Vivemos em um tempo de certezas absolutas. Tudo precisa ter um lado certo e um lado errado, um vilão e um herói, uma cura e uma fraude. Essa dicotomia brutal, tão sedutora para narrativas que precisam manter o espectador cativo, é exatamente o eixo central de Vinagre de Maçã, uma série que, embora traga críticas legítimas, cai na armadilha do viés absoluto. O que se apresenta como um suposto desmascaramento da indústria do bem-estar e dos influencers que lucram com promessas vazias, revela-se, na verdade, uma defesa intransigente da medicina ocidental medicalizada como única solução viável.

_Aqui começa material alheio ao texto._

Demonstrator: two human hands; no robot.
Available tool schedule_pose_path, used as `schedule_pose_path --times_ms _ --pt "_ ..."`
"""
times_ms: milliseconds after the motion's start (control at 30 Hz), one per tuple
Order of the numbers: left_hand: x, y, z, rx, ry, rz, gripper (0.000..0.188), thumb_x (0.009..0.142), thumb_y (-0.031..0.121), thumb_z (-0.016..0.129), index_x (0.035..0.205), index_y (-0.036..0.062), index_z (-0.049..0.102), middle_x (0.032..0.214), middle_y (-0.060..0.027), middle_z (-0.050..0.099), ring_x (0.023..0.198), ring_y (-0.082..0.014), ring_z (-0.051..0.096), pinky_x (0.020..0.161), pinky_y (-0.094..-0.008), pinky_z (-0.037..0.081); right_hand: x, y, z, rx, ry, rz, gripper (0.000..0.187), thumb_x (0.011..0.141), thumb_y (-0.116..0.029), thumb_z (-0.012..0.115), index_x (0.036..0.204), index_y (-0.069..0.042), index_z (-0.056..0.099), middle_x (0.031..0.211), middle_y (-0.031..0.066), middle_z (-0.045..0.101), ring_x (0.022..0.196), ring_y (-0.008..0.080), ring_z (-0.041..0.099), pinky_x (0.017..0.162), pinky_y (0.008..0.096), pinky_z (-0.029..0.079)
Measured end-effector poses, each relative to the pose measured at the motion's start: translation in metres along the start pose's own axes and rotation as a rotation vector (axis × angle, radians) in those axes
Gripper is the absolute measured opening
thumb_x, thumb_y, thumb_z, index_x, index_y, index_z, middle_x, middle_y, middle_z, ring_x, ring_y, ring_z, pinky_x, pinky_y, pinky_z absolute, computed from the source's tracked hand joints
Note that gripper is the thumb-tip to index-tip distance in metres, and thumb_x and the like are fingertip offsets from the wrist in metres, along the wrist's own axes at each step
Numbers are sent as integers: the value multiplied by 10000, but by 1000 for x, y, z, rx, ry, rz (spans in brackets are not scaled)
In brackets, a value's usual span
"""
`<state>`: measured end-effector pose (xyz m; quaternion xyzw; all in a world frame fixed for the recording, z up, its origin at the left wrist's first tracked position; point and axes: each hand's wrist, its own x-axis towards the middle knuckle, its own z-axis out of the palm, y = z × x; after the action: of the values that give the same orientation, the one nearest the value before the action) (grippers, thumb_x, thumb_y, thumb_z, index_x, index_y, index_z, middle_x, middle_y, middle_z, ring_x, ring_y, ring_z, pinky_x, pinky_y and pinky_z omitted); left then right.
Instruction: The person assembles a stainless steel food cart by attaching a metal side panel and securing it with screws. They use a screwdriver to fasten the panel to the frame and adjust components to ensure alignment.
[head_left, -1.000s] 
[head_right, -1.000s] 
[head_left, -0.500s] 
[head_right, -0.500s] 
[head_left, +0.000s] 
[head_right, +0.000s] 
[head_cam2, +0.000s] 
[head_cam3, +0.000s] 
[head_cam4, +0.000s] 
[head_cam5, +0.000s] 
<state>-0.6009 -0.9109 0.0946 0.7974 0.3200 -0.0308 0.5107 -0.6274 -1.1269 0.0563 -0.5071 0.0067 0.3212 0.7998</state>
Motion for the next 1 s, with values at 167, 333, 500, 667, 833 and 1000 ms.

É preciso reconhecer um mérito: a série se baseia em casos reais. Isso confere legitimidade a parte dos argumentos apresentados. De fato, há pessoas que foram prejudicadas por tratamentos alternativos sem respaldo científico e influenciadores sem escrúpulos que venderam promessas vazias. Um exemplo emblemático na série é o da influenciadora que, além de explorar seus seguidores, era uma mentirosa compulsiva, fabricando narrativas que lhe davam status e credibilidade. Esse detalhe adiciona um elemento ainda mais grave ao cenário: não se trata apenas de desinformação, mas de uma manipulação calculada, onde a verdade se torna irrelevante frente ao lucro e ao reconhecimento/pertencimento, algo que a personagem parecia necessitar mais do que o lucro, em si. O problema, no entanto, não está na exposição desses fatos, mas na parcialidade narrativa e em um certo tom debochado que permeia a série. Ao ridicularizar qualquer abordagem que não passe pelo crivo da medicina ocidental, a série invalida discussões importantes e transforma personagens em caricaturas de ingenuidade e delírio.
Um exemplo claro dessa estratégia é o uso do câncer como pano de fundo. Aqui, há dois níveis de gravidade. O primeiro é a própria doença, que evidentemente exige um tratamento rigoroso e baseado em evidências. O segundo está na forma como o extremo é usado para enfraquecer qualquer possibilidade de debate sobre práticas complementares. Quando se escolhe o câncer como exemplo central, o argumento se fortalece para invalidar qualquer alternativa, mas, ao mesmo tempo, reduz a importância de outras condições médicas que poderiam se beneficiar de uma associação entre tratamentos convencionais e naturais. Não se pode colocar no mesmo patamar um paciente com câncer e alguém que sofre de insônia, ansiedade ou doenças inflamatórias leves. Mas ao aplicar a mesma lógica para tudo, a série silencia qualquer possibilidade de diálogo sobre os benefícios de um olhar mais integrativo para a saúde.
O que Vinagre de Maçã faz é perpetuar a ilusão da verdade única. E isso não apenas reduz o pensamento crítico do espectador, como também impede que as pessoas façam escolhas conscientes e assumam as consequências dessas escolhas. Em uma sociedade adulta, madura e informada, não deveria caber à mídia definir o que é certo ou errado em termos absolutos. O que deveríamos ter é acesso a informações equilibradas, que nos permitam tomar decisões baseadas em um olhar amplo sobre saúde e bem-estar. Se há riscos em tratamentos naturais sem embasamento, há também riscos no excesso de medicalização, na prescrição indiscriminada de medicamentos e no monopólio do pensamento científico engessado.
A verdadeira reflexão sobre saúde deveria partir do reconhecimento da complexidade humana. Não se trata de escolher entre ciência e natureza, entre medicina e espiritualidade, entre pílulas e plantas. O problema não é a existência de alternativas, mas sim a incapacidade de tratá-las com a seriedade e o rigor que qualquer abordagem de saúde merece. Ao reduzir tudo a uma batalha entre “o certo e o errado”, Vinagre de Maçã não apenas ignora essa complexidade, mas também perpetua a ilusão de que existe uma única resposta para todas as perguntas. E, ironicamente, esse tipo de pensamento dogmático é exatamente o que critica nos influencers que tenta expor.